[Information given — start]

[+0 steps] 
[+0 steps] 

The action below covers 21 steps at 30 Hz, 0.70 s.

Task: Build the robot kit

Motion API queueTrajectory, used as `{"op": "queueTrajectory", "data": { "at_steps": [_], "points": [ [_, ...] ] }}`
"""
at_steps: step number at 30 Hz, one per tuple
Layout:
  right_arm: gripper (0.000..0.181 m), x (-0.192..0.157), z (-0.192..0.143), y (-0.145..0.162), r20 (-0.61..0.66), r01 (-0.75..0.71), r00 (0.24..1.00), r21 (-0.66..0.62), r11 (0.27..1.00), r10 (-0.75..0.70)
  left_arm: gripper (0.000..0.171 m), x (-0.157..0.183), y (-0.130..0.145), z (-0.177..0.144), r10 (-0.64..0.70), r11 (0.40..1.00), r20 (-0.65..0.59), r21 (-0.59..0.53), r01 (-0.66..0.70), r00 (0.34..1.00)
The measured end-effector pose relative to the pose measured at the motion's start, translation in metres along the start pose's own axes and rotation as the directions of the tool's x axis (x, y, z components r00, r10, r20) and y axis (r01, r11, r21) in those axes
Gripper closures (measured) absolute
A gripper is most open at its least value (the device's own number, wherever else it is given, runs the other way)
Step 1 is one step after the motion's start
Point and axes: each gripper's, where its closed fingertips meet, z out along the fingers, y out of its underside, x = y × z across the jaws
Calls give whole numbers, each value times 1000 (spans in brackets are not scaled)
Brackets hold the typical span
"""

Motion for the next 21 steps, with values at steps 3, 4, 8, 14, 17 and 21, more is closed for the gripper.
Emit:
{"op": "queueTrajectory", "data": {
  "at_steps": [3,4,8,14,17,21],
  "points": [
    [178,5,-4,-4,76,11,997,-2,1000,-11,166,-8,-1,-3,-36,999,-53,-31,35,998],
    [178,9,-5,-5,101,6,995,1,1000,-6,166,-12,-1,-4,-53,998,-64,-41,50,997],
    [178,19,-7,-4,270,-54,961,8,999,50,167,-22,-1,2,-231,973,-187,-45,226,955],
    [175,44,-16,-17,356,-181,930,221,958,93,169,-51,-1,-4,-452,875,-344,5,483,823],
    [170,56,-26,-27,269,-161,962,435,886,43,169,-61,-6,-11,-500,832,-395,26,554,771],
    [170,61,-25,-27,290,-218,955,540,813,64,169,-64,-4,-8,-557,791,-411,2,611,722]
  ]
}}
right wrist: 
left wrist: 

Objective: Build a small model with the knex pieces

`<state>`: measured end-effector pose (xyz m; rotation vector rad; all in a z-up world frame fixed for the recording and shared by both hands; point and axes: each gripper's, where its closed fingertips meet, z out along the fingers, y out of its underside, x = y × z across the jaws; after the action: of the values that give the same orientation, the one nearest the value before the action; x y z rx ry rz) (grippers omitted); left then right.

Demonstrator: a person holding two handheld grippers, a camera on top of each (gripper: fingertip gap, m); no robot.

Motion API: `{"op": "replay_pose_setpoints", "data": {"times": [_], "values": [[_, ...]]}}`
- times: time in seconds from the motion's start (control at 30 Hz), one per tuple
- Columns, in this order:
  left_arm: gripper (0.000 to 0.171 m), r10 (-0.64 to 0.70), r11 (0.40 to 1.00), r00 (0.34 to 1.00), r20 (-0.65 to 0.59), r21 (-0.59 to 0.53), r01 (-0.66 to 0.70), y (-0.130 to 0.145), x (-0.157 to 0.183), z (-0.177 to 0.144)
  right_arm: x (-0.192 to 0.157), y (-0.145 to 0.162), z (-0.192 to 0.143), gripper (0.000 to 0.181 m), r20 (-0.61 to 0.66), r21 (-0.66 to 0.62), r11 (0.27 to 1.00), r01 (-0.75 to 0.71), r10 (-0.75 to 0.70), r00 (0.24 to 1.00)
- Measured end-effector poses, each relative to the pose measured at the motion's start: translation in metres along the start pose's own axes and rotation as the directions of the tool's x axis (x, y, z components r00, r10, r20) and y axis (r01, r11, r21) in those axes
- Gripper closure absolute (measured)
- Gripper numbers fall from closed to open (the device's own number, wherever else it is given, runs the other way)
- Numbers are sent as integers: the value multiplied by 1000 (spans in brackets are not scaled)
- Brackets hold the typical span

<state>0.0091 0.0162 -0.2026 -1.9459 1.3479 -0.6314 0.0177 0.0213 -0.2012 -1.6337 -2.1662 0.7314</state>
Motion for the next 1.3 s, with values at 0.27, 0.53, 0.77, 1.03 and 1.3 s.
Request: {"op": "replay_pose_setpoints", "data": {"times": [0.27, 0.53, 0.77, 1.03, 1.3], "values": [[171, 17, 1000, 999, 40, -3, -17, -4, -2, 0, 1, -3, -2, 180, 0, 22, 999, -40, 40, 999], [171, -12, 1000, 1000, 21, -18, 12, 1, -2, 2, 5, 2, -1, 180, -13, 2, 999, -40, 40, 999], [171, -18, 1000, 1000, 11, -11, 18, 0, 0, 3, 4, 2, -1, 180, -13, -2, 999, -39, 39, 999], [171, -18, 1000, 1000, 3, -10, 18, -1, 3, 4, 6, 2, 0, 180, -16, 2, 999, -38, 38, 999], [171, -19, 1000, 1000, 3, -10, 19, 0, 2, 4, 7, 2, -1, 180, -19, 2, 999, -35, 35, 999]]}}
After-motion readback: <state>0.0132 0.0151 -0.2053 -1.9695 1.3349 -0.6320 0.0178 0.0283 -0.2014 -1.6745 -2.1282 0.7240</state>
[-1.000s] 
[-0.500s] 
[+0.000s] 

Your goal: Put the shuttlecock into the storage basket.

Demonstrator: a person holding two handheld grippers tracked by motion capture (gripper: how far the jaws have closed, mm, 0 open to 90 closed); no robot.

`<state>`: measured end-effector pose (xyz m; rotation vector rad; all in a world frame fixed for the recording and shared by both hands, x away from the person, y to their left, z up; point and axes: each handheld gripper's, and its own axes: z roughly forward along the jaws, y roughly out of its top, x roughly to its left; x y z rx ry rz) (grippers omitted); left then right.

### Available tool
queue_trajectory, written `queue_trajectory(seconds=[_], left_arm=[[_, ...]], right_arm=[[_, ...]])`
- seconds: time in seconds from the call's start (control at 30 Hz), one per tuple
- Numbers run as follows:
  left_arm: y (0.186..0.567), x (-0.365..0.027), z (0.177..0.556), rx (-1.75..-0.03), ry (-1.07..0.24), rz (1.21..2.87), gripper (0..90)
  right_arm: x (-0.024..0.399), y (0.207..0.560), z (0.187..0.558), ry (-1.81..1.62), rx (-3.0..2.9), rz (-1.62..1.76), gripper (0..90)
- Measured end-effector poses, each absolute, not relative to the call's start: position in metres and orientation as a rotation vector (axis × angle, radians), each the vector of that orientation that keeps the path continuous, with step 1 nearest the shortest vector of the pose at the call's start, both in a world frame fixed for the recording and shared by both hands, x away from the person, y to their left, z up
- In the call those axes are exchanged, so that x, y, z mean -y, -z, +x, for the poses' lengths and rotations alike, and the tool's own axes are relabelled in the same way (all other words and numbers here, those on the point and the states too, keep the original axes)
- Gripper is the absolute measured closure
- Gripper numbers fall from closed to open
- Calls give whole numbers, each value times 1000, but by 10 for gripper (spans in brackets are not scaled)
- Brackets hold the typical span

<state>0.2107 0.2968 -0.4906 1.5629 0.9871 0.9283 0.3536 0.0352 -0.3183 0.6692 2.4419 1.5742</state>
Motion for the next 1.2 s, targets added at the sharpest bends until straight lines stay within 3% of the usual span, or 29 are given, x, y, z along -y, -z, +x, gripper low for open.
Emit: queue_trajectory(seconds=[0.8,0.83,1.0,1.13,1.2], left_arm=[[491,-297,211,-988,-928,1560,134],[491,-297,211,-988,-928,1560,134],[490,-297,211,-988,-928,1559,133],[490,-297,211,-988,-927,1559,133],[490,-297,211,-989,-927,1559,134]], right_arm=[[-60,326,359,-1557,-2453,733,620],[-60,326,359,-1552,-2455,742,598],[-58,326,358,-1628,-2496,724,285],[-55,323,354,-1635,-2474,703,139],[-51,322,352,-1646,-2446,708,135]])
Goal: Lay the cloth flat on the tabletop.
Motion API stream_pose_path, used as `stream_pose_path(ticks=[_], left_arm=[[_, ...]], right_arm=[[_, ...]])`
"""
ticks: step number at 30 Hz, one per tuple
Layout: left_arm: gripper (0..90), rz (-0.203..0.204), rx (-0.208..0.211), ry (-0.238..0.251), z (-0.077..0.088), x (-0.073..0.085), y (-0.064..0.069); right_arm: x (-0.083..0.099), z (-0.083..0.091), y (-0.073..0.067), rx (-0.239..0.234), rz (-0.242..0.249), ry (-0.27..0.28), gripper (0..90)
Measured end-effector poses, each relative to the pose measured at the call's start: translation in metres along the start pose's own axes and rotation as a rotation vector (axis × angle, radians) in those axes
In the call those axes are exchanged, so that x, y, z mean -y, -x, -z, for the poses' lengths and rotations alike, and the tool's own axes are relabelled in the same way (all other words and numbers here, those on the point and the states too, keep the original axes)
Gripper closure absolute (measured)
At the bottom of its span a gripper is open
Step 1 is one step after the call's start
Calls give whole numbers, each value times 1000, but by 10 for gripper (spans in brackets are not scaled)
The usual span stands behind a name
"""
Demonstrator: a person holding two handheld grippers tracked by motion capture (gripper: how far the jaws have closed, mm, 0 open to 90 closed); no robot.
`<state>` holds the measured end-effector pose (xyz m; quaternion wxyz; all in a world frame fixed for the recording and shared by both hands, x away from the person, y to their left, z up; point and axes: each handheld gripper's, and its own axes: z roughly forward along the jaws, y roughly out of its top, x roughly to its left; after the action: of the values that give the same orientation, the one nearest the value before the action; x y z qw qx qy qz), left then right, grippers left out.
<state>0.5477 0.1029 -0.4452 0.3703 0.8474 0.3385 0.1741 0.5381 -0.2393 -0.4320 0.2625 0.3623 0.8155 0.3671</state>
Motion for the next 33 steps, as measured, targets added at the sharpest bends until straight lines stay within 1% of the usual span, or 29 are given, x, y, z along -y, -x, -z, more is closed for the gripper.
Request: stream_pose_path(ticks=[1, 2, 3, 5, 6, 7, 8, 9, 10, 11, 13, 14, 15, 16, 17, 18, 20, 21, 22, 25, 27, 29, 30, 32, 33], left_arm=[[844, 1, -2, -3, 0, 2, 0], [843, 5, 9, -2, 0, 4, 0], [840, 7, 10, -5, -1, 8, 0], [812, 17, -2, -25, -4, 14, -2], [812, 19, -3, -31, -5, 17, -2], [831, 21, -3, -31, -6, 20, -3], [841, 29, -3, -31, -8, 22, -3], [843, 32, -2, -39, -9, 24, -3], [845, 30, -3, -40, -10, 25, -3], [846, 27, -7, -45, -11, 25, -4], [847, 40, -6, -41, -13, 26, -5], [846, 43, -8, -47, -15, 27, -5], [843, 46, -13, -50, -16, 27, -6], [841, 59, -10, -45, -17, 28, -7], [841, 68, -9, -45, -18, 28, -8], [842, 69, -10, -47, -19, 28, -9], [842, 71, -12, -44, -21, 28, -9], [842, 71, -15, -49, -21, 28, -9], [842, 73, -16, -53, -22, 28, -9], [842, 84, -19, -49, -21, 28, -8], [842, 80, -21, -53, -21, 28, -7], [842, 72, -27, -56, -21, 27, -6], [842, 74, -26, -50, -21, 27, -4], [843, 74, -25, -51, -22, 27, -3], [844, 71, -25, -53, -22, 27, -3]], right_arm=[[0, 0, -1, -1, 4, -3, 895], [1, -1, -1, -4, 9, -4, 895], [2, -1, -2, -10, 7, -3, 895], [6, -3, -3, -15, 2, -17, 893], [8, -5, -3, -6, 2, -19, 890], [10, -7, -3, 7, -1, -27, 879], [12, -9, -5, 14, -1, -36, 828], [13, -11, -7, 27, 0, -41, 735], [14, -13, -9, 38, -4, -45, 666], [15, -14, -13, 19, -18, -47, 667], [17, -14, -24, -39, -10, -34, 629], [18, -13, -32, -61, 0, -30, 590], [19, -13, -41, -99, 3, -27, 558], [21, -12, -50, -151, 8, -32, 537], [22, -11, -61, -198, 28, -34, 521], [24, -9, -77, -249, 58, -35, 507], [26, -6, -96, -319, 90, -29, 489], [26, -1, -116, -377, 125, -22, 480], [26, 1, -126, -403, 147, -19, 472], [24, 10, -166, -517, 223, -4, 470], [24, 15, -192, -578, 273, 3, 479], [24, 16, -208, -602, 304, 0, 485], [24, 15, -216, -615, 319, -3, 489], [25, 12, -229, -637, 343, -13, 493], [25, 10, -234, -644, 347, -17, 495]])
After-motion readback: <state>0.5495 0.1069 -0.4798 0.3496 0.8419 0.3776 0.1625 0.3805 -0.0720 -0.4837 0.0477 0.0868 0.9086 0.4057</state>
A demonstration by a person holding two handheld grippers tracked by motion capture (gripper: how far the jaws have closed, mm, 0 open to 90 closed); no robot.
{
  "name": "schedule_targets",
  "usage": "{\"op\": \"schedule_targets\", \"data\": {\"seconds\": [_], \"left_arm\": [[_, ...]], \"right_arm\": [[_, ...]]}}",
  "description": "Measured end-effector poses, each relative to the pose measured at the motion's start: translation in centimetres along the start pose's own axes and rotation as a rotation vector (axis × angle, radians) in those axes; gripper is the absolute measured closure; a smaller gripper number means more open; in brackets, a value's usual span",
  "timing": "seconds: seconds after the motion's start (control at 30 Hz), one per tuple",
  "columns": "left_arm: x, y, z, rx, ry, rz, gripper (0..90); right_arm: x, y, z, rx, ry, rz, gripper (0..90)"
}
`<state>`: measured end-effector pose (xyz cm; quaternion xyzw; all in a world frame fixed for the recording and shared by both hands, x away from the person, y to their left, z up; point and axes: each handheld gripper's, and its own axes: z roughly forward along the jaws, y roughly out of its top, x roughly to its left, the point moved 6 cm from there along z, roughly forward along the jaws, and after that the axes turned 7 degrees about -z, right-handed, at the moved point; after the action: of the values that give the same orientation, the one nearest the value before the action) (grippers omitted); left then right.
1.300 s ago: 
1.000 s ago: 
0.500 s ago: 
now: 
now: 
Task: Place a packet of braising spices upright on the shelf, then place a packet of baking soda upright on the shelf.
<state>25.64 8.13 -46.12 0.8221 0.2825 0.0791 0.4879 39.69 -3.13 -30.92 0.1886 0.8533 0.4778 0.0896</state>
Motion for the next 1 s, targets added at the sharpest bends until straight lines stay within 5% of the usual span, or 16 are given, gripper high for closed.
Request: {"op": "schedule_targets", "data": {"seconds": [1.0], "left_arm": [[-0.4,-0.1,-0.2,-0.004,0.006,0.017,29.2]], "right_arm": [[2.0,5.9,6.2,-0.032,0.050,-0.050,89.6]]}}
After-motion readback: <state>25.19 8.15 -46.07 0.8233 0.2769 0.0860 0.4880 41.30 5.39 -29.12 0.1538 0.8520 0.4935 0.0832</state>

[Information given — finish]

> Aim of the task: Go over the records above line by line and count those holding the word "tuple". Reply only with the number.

> Task result: 5